Ever wondered how movies are adapted from books? Ever wondered how the words you read on a page made their way on to that screen?
Adaptation is a very tricky business. Taking an art form and presenting it in a different way requires imagination, intelligence, and some amount of artistic integrity. Here’s how it all works:
1. Rights
The ever-important stuff. One wouldn’t want to get into any legal hassles, would one? Hence the first and the foremost step in turning any written work into a play or a movie is to secure the rights to that work. It is usually the work of a Production house to contact the author and work the details out with them. The TV , movie rights to a written work always rest with the author, and not the publishing house.
2. Picking the Author’s brain
After the legal stuff is taken care of, they get to the meat. The author is asked – as a courtesy call – whether he or she would like to write the screenplay themselves. Many authors have done so: Michael Chabon, Neil Gaiman, Gillian Flynn… the list is endless.

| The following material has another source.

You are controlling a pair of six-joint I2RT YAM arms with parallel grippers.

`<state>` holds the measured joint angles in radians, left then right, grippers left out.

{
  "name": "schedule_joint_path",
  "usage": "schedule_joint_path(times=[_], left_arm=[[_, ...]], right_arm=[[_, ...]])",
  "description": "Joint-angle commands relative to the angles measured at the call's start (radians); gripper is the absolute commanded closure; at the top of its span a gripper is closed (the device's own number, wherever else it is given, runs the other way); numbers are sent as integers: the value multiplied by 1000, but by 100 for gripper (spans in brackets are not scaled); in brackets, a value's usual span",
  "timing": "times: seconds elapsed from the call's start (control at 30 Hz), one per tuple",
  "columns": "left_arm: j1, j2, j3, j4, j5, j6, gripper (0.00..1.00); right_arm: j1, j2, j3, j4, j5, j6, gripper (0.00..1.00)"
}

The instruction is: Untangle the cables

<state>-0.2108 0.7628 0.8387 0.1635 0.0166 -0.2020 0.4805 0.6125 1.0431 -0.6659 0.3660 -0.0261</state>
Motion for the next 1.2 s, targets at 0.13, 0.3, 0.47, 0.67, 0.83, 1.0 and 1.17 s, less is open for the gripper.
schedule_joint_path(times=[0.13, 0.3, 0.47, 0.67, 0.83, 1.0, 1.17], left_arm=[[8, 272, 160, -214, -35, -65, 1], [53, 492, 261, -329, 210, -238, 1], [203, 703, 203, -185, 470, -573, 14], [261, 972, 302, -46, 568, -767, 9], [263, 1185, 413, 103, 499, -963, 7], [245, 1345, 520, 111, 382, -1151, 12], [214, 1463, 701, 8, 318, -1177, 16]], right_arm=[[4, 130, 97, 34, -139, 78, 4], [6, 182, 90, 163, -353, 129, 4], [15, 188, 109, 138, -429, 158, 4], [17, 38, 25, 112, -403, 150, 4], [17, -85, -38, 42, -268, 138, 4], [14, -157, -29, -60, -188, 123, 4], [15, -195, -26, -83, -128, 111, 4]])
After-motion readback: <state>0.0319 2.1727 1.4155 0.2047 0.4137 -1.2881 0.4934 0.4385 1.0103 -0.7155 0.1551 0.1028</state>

If the author is actively involved in the screenplay process, one can expect the movie to be a gem.
Exceptions are there if the author has been dead for a long time.
3. Hiring a screenwriter
Irrespective of the author’s answer, a screenwriter is almost always hired to write the drafts. The structure of the novel is vastly different from that of a screenplay, and only a deft hand could chop off the unimportant bits, the bits which wouldn’t look good visually.
4. Getting to the meat of it
A director is now chosen to helm the project, the casting done and the adaptation is underway.

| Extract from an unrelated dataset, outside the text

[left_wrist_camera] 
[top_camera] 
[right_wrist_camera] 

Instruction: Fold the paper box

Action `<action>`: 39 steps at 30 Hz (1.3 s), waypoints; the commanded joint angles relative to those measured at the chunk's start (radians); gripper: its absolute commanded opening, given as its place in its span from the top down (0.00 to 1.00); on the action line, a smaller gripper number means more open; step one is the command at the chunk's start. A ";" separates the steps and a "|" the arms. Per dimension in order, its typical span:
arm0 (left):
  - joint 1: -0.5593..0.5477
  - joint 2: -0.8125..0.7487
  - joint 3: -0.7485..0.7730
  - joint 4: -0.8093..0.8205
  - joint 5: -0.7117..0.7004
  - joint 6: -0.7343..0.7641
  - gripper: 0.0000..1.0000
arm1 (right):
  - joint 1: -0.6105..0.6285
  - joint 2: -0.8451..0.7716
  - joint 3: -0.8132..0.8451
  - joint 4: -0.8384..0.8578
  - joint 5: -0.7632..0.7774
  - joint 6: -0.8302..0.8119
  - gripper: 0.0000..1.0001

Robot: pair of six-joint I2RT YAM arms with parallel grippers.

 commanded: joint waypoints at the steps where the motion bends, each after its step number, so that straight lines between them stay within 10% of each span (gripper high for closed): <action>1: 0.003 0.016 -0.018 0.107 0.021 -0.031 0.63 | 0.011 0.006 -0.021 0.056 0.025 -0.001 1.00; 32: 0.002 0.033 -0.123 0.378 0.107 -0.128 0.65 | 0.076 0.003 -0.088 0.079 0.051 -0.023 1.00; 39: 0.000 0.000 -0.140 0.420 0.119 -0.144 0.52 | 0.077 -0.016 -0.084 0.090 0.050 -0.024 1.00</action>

Of course, the above is generally how it all works. There are always exceptions, and the entire process is hardly ever smooth. Here are some interesting tidbits about our favourite adaptations.
The Godfather:
Director Francis Ford Coppola and Mario Puzo initially wanted Laurence Olivier to play the role of Don Vito Corleone. Marlon Brando’s career was at a decline at that time and he was difficult to work with. Laurence Olivier had initially cited health reasons, but later showed interest in the role, even perfecting the required Italian accent for the role. But he was too busy making ‘Sleuth’, another successful movie in the same year. Consequently Brando was cast, and the rest is history.
A Clockwork Orange:
Stanley Kubrick was well known for his controversial adaptations and A Clockwork Orange is a prime example. He made some radical changes in the movie which although didn’t change the overall theme, but brought subtle yet noticeable changes in the protagonist’s character. Rumour has it that he made Malcolm McDowell go through the heinous torture of that famous ‘eye opener’ scene about 40 times before he was satisfied. Yes, his eyelids were actually held apart.